Il cantautore salentino Mino De Santis conquista l’immenso pubblico

della Notte della Taranta con Canto alla Terra, un inedito che

intreccia i versi della saggezza popolare salentina a un grido

d’allarme per la tutela e la difesa del territorio.

Nei versi di Canto alla Terra, mixati con quelli delle più belle

canzoni salentine, Mino De Santis fa riferimento alla storia di fame e

riscatto, di rivolte con la “coppula in mano” (il cappello in mano)

messe in atto dai contadini dell’Arneo, delle Tabacchine… in un tempo

non molto lontano.

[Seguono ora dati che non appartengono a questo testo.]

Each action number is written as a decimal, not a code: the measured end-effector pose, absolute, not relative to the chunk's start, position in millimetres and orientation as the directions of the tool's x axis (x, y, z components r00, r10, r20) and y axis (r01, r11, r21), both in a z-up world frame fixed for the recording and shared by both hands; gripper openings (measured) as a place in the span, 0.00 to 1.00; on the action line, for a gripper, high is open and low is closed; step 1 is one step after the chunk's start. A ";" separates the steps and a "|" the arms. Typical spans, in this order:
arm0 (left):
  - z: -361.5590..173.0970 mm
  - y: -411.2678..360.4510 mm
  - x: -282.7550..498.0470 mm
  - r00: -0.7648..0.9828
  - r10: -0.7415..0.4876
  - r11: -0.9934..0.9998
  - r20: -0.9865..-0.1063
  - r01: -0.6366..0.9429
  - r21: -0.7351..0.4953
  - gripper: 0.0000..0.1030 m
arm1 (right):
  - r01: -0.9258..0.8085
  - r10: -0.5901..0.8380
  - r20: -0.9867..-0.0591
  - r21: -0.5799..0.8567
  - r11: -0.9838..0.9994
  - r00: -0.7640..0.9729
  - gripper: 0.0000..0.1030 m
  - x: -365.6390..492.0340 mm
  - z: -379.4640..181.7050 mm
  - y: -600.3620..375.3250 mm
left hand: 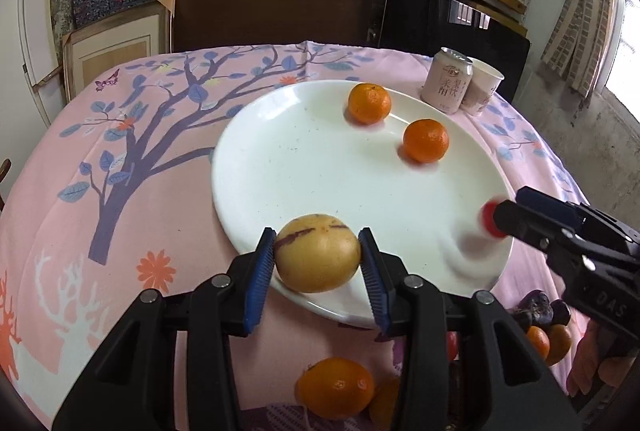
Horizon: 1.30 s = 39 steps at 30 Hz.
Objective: Organize fruits
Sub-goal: 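Lower both held fruits onto the white plate and open both tools, then grasp an orange with the left tool while the right tool grasps a dark plum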
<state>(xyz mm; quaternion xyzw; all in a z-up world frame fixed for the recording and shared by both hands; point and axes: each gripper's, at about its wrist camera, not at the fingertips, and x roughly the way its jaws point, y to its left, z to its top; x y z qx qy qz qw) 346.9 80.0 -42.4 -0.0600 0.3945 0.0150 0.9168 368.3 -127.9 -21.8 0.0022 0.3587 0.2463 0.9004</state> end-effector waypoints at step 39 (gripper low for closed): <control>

La canzone è un grido d’allarme perché il

territorio salentino rischia di essere deturpato per sempre da uomini

dalla faccia bianca con la coscienza nera come canta il poeta

testualmente: “la facce pare chiara, ma la coscienza è nera”. Il

pensiero va al gasdotto tap, nel momento stesso in cui Mino De Santis

canta: “qualunque sia lu scangiu, non c’è la convenienza (qualunque

sia lo scambio, non c’è la convenienza)”. E il pensiero va al

cosiddetto ristoro ambientale: soldi in cambio della distruzione del

territorio. Un ristoro che il sindaco di Melendugno, Marco Potì e

tanti altri sindaci del Salento si sono sempre rifiutati di trattare.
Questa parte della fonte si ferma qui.